[Stored records]
--
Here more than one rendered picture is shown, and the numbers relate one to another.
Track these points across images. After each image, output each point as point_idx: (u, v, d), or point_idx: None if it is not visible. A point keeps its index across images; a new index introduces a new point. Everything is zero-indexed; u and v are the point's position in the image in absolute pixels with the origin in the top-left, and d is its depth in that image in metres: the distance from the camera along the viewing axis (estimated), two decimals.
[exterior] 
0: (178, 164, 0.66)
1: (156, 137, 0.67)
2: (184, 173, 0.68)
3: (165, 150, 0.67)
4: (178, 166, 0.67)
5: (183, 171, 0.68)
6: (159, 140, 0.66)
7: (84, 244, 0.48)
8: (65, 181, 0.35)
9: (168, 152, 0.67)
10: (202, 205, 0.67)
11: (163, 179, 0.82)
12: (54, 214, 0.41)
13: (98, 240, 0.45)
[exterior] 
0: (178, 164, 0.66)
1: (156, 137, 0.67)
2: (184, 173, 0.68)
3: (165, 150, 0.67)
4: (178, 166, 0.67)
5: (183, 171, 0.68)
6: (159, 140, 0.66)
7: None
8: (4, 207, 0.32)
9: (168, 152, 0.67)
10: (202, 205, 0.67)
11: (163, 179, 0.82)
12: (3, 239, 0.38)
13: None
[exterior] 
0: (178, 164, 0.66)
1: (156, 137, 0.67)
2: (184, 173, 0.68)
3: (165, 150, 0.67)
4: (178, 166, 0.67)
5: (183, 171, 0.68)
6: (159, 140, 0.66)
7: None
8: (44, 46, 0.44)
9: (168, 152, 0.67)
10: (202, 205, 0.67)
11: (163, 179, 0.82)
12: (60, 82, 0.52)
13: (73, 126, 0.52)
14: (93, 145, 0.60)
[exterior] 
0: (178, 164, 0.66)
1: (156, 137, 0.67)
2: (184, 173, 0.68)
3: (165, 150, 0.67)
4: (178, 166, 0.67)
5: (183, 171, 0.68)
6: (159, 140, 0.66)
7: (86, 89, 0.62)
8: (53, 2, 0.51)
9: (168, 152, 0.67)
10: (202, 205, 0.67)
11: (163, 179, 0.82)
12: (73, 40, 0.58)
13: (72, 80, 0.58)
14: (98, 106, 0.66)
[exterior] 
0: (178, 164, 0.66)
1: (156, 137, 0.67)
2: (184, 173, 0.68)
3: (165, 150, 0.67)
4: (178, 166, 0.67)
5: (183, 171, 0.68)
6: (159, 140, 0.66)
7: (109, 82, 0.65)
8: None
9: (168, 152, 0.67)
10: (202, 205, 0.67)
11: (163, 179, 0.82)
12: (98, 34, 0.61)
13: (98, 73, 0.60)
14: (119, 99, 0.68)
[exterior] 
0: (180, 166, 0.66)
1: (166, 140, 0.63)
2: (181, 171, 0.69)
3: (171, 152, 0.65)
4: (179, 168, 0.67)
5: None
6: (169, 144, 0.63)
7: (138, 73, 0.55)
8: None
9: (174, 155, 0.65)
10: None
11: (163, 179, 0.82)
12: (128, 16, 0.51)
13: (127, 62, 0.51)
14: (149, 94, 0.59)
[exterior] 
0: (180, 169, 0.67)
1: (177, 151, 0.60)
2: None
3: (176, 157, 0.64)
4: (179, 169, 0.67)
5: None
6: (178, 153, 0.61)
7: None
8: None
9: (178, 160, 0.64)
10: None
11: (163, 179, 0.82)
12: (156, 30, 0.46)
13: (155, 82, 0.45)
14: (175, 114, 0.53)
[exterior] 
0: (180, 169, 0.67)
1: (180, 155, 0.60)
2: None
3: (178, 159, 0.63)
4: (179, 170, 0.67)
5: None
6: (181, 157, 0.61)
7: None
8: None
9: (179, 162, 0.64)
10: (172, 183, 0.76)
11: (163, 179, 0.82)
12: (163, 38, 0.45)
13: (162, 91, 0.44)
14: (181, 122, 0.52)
--
| How to complete this task |
Copy each line of the entries exactly.

| Exercise output |
Here more than one rendered picture is shown, and the numbers relate one to another.
Track these points across images. After each image, output each point as point_idx: (u, v, d), or point_idx: None if it is not visible. A point keeps its index across images; a new index introduces a new point. Everything is zero-indexed; u and v are the point's position in the image in absolute pixels with the origin in the top-left, and d is its depth in that image in metres: the distance from the camera along the viewing axis (estimated), two decimals.
[exterior] 
0: (178, 164, 0.66)
1: (156, 137, 0.67)
2: (184, 173, 0.68)
3: (165, 150, 0.67)
4: (178, 166, 0.67)
5: (183, 171, 0.68)
6: (159, 140, 0.66)
7: (84, 244, 0.48)
8: (65, 181, 0.35)
9: (168, 152, 0.67)
10: (202, 205, 0.67)
11: (163, 179, 0.82)
12: (54, 214, 0.41)
13: (98, 240, 0.45)
[exterior] 
0: (178, 164, 0.66)
1: (156, 137, 0.67)
2: (184, 173, 0.68)
3: (165, 150, 0.67)
4: (178, 166, 0.67)
5: (183, 171, 0.68)
6: (159, 140, 0.66)
7: None
8: (4, 207, 0.32)
9: (168, 152, 0.67)
10: (202, 205, 0.67)
11: (163, 179, 0.82)
12: (3, 239, 0.38)
13: None
[exterior] 
0: (178, 164, 0.66)
1: (156, 137, 0.67)
2: (184, 173, 0.68)
3: (165, 150, 0.67)
4: (178, 166, 0.67)
5: (183, 171, 0.68)
6: (159, 140, 0.66)
7: None
8: (44, 46, 0.44)
9: (168, 152, 0.67)
10: (202, 205, 0.67)
11: (163, 179, 0.82)
12: (60, 82, 0.52)
13: (73, 126, 0.52)
14: (93, 145, 0.60)
[exterior] 
0: (178, 164, 0.66)
1: (156, 137, 0.67)
2: (184, 173, 0.68)
3: (165, 150, 0.67)
4: (178, 166, 0.67)
5: (183, 171, 0.68)
6: (159, 140, 0.66)
7: (86, 89, 0.62)
8: (53, 2, 0.51)
9: (168, 152, 0.67)
10: (202, 205, 0.67)
11: (163, 179, 0.82)
12: (73, 40, 0.58)
13: (72, 80, 0.58)
14: (98, 106, 0.66)
[exterior] 
0: (178, 164, 0.66)
1: (156, 137, 0.67)
2: (184, 173, 0.68)
3: (165, 150, 0.67)
4: (178, 166, 0.67)
5: (183, 171, 0.68)
6: (159, 140, 0.66)
7: (109, 82, 0.65)
8: None
9: (168, 152, 0.67)
10: (202, 205, 0.67)
11: (163, 179, 0.82)
12: (98, 34, 0.61)
13: (98, 73, 0.60)
14: (119, 99, 0.68)
[exterior] 
0: (180, 166, 0.66)
1: (166, 140, 0.63)
2: (181, 171, 0.69)
3: (171, 152, 0.65)
4: (179, 168, 0.67)
5: None
6: (169, 144, 0.63)
7: (138, 73, 0.55)
8: None
9: (174, 155, 0.65)
10: None
11: (163, 179, 0.82)
12: (128, 16, 0.51)
13: (127, 62, 0.51)
14: (149, 94, 0.59)
[exterior] 
0: (180, 169, 0.67)
1: (177, 151, 0.60)
2: None
3: (176, 157, 0.64)
4: (179, 169, 0.67)
5: None
6: (178, 153, 0.61)
7: None
8: None
9: (178, 160, 0.64)
10: None
11: (163, 179, 0.82)
12: (156, 30, 0.46)
13: (155, 82, 0.45)
14: (175, 114, 0.53)
[exterior] 
0: (180, 169, 0.67)
1: (180, 155, 0.60)
2: None
3: (178, 159, 0.63)
4: (179, 170, 0.67)
5: None
6: (181, 157, 0.61)
7: None
8: None
9: (179, 162, 0.64)
10: (172, 183, 0.76)
11: (163, 179, 0.82)
12: (163, 38, 0.45)
13: (162, 91, 0.44)
14: (181, 122, 0.52)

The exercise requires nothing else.